# WORK TO BE COMPLETED
Beginning at the line containing "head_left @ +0", give again every line through the end of the data, unchanged and with both ends included. Drop any pictures.

# SUPPLIED INFORMATION
§

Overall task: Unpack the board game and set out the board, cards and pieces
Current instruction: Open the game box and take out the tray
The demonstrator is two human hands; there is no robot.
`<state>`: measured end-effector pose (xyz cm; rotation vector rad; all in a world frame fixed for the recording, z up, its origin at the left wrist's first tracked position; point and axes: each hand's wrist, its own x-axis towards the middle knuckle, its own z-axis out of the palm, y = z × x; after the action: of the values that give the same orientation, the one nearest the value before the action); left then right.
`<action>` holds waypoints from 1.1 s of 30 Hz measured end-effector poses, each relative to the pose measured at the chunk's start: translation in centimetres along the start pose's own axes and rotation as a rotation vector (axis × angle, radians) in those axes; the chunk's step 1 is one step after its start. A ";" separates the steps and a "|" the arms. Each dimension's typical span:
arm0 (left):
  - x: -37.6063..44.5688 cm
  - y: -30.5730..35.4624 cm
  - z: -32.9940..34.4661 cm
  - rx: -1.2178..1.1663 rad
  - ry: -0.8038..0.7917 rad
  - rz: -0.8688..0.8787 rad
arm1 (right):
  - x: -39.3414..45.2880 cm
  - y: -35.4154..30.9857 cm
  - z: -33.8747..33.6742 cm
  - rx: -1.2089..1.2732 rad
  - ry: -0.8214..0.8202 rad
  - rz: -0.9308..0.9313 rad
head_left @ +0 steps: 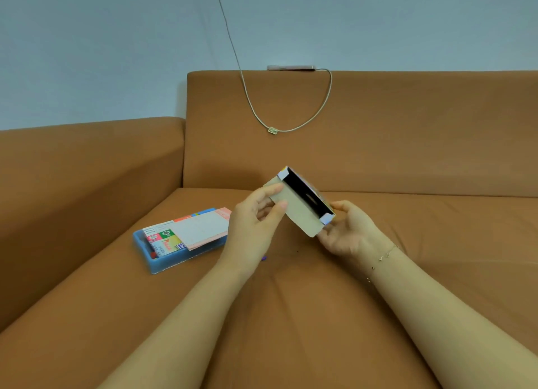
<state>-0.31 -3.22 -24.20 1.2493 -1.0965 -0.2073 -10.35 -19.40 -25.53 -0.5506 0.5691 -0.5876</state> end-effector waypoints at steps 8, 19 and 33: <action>0.3 -2.4 -1.6 0.354 -0.151 -0.136 | 1.2 -0.3 -0.2 -0.173 0.216 -0.396; 0.4 -2.8 -4.0 0.846 -0.397 -0.268 | 5.8 -3.4 -1.0 -0.163 0.258 -0.333; 0.2 -3.8 -3.0 1.010 -0.438 -0.282 | 0.2 3.0 0.0 -0.930 0.239 -0.620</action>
<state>3.63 -2.75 -26.95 2.3461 -1.4611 -0.1380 -9.16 -17.42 -27.42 -1.5841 0.9046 -0.9757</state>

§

# SOLUTION
head_left @ +0 steps: 
<state>-0.31 -3.22 -24.20 1.2493 -1.0965 -0.2073 -10.35 -19.40 -25.53 -0.5506 0.5691 -0.5876</state> end-effector waypoints at steps 8, 19 and 33: <action>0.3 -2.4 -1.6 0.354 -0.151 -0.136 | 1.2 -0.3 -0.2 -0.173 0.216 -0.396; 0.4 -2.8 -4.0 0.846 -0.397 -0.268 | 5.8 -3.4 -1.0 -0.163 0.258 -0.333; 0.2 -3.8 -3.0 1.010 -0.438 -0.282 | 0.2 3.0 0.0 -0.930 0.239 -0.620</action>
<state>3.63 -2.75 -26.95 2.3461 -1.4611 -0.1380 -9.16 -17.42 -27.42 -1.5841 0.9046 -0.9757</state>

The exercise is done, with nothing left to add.